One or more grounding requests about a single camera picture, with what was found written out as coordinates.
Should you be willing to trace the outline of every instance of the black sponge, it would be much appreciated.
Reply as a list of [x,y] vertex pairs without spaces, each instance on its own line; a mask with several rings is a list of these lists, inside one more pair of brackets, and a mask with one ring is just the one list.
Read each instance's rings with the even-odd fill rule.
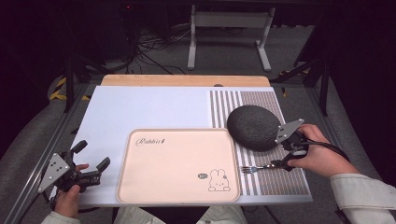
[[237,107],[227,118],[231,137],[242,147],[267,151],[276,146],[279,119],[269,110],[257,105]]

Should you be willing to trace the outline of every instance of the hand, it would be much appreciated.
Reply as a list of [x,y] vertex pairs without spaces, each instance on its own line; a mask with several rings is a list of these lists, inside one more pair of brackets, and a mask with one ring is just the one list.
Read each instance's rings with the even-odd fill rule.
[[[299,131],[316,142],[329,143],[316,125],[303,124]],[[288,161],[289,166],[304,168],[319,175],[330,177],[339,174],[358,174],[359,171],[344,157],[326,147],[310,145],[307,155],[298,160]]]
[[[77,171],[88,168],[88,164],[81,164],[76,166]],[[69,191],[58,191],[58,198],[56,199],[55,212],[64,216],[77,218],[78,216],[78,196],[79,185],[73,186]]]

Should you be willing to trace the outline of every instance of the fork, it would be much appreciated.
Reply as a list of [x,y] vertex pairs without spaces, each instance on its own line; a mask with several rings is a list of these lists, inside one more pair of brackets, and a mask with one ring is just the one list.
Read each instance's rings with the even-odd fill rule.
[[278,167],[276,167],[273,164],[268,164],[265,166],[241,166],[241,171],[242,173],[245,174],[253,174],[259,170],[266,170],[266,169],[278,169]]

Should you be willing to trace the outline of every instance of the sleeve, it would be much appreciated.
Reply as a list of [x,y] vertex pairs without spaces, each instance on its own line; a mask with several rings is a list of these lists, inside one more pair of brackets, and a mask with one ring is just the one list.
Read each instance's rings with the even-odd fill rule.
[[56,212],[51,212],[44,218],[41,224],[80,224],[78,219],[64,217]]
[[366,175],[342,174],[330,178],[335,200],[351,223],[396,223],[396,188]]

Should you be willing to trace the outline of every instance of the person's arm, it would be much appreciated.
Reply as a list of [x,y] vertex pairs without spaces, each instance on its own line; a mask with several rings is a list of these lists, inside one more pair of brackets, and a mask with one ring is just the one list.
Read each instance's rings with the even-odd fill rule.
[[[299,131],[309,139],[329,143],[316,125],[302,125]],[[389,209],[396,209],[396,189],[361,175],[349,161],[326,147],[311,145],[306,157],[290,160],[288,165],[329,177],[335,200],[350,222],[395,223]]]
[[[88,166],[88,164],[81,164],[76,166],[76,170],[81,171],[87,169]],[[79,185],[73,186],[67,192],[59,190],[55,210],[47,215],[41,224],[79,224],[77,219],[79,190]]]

--

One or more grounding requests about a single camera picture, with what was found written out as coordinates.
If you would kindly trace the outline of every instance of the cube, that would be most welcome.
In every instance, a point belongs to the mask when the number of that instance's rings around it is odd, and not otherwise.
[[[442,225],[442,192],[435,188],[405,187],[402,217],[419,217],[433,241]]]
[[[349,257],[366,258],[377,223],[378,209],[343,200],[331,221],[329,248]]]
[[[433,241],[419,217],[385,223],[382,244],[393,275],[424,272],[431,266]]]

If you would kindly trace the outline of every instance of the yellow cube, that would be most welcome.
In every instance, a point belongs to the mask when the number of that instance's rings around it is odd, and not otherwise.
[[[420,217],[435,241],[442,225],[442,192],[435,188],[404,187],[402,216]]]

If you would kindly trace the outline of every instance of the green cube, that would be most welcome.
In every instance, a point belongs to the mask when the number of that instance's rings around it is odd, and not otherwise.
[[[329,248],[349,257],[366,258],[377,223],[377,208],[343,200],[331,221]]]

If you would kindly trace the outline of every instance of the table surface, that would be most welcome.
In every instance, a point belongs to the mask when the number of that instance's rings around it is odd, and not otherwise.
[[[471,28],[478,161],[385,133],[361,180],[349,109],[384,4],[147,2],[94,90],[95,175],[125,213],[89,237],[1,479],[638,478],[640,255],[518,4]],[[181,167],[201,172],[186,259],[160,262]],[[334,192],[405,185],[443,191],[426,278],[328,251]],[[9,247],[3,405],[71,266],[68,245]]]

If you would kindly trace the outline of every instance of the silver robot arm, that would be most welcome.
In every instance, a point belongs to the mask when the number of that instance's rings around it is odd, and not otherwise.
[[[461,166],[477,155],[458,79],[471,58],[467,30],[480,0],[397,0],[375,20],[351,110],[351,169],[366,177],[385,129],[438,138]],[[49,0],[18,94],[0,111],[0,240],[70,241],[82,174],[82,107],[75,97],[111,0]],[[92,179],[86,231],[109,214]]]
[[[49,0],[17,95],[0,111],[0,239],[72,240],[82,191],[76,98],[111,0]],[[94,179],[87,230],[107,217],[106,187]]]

--

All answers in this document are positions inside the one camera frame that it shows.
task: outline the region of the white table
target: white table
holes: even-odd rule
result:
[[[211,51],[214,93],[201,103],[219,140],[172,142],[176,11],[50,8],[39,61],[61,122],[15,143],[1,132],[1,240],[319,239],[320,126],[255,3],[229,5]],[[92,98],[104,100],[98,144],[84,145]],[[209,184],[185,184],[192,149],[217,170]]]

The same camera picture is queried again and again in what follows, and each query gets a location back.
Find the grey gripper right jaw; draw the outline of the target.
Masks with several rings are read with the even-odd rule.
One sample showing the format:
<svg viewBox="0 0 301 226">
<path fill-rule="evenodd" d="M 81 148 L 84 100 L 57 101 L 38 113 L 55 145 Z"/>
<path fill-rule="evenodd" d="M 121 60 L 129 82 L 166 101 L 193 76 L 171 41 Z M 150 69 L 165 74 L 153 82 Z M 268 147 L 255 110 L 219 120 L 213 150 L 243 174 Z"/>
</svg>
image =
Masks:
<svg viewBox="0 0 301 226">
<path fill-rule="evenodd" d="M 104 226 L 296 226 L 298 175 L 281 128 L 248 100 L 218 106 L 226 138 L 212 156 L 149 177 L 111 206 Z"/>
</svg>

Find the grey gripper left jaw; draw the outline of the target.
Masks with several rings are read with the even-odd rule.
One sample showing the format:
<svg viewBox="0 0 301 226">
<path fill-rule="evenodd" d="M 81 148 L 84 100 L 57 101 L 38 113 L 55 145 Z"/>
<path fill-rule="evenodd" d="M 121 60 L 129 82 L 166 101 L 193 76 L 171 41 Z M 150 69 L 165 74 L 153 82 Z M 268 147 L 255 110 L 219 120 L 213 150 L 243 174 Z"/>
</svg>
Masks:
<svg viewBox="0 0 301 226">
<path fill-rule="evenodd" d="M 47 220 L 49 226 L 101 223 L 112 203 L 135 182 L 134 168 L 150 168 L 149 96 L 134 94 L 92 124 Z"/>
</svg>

__Required action__:
Scan the listing above, and wherever a line holds the word "kindly", copy it.

__Exercise solution__:
If you would kindly trace the outline of every instance of the cube, that would be most welcome.
If you would kindly trace the outline of every instance of the yellow cube, that would be most welcome.
If you would kindly trace the outline of every instance of the green cube, that would be most welcome.
If you would kindly trace the outline of every instance of the table surface, that would be most welcome.
If you would kindly trace the outline of every instance of the silver robot arm, that would be most welcome.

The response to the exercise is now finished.